Geology for the masses...........

Comprised of the books Basin and Range, In Suspect Terrain, Rising from the Plains, and Assembling California, "Annals" is a geologic history of America along the roadcuts of Interstate 80 and it is masterfully done. John McPhee's talent as an essayist is to take the technically, though superficially, mundane and present in such a way as to hold the reader captive. Stripping bare the jargon, dismissing the rote explanation, and uncovering the sublime, Mr. McPhee is a first-rate tour guide through the topographies of Pennsylvania, Wyoming, California, and the glacially scored Midwest.His hook is the braiding of travelogue and human history within the geologic record. This truly comprehensive style of survey is quite effective in developing a page-turning reading experience. When I purchased this book in a museum bookshop, I prepared myself for what I presumed was quite possibly stuffy and dry. However, much to my pleasant surprise, it's the best science-related text I've read in a very long time. Rising from the Plains stands alone as absolutely outstanding, but the combination of all four remarkable books that comprise Annals of the Former World merit a resounding 5+ stars.

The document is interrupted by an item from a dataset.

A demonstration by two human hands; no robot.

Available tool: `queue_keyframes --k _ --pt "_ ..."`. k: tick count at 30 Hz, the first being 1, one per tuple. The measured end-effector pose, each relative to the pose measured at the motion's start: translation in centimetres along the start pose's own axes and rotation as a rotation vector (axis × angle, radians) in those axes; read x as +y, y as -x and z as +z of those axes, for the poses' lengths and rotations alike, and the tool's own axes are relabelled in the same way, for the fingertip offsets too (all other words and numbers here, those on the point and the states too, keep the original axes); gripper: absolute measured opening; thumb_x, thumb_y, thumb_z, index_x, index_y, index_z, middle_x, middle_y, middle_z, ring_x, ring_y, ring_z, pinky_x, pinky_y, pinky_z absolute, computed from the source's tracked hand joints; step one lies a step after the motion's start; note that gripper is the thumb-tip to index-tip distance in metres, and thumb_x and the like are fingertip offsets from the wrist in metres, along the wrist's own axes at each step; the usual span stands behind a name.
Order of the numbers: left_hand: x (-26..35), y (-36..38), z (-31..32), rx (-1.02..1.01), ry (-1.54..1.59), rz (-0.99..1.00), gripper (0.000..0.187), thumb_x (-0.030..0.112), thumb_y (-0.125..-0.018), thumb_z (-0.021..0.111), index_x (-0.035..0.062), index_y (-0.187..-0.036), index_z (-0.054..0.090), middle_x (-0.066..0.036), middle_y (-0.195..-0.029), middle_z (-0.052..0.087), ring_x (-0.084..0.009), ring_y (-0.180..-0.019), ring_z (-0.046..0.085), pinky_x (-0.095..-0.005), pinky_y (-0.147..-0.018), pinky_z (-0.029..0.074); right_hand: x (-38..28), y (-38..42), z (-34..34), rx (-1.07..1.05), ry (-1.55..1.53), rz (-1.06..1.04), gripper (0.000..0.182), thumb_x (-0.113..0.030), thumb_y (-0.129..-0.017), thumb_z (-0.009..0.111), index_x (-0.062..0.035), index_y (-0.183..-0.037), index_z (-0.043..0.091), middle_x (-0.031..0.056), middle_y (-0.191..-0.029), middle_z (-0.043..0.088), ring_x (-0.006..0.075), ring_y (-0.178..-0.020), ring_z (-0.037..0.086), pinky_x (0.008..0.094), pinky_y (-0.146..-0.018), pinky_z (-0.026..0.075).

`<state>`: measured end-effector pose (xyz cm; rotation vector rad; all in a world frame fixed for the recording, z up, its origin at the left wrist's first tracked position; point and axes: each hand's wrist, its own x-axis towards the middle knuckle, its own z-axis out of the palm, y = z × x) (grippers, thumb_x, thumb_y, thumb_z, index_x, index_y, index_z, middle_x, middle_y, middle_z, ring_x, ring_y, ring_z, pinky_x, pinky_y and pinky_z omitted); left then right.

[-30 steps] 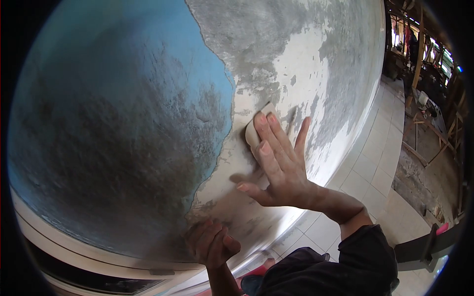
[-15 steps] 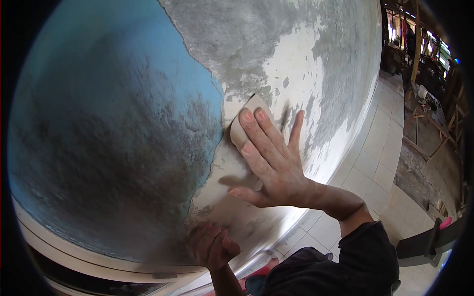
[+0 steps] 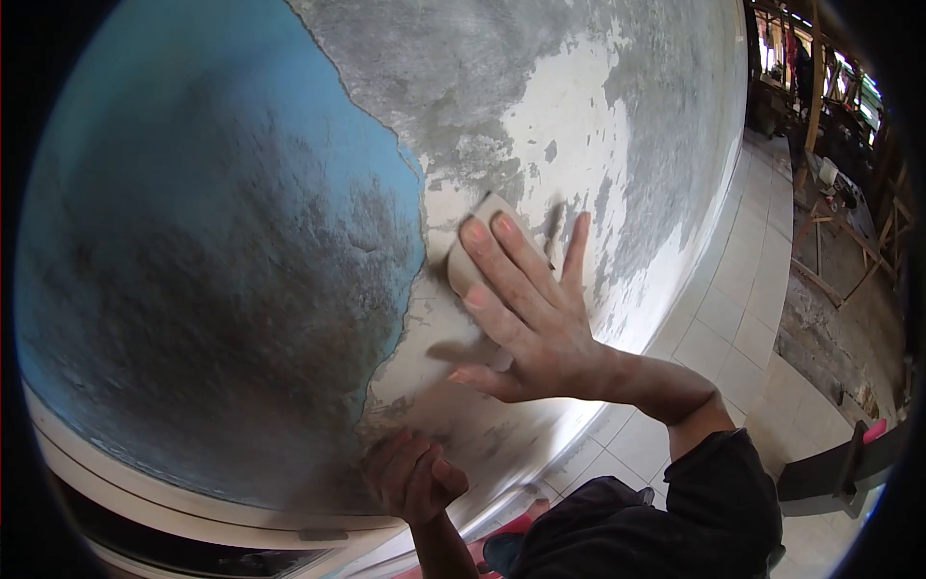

Let yourself get buried in the rocks...

Lovers of McPhee will have no trouble burying themselves in this book, for it has as many layers and interests as the folded-and-faulted mountains that are its theme. Anyone new to McPhee should not hesitate to pick it up, as one might, given the size and presumed topic. My only trip to Wyoming was 30 years ago, but now I ache to go back, and see it not as a place that is 80-percent dust and tumbleweed, but as McPhee has uncovered it; his writing is science made literature. I found the other reviews insisting on maps and pictures shallow and disappointing; such visuals would horribly detract from the flow of words, of which McPhee is a virtuoso. McPhee does not set out to write a textbook and teach geology to the novice. He expects you to envision what he is seeing and hearing, whether he is standing inches from a screaming tractor-trailer at a roadcut at Donner Summit, or asea in the names given to the rock we take for granite. Even if you have read the books contained in this quasi-anthology, as I have, it is far more than the sum of its parts, more than simply the books taped cover to cover. Focus on the whole, and come away with new regard for the arrogance of the human race in supposing our effect on this planet, and the wonders of the history of its rock that we may never know.


for anyone with an interest in geology, this book is definitely a must-read. i was first introduced to john mcphee's writing in an intro geology course in college. we were supposed to read just a few chapters of "basin and range". i was so enthralled that i read the entire book and, as soon as i heard of this collection, went out and bought it. i am still working my way through it (as much as i'm enjoying it, it is not a fast read). you don't have to have an extensive earth science background to read this book, although a basic understanding of geology is helpful. i recommend this book to anyone with a curiosity about the world around (and beneath!) us.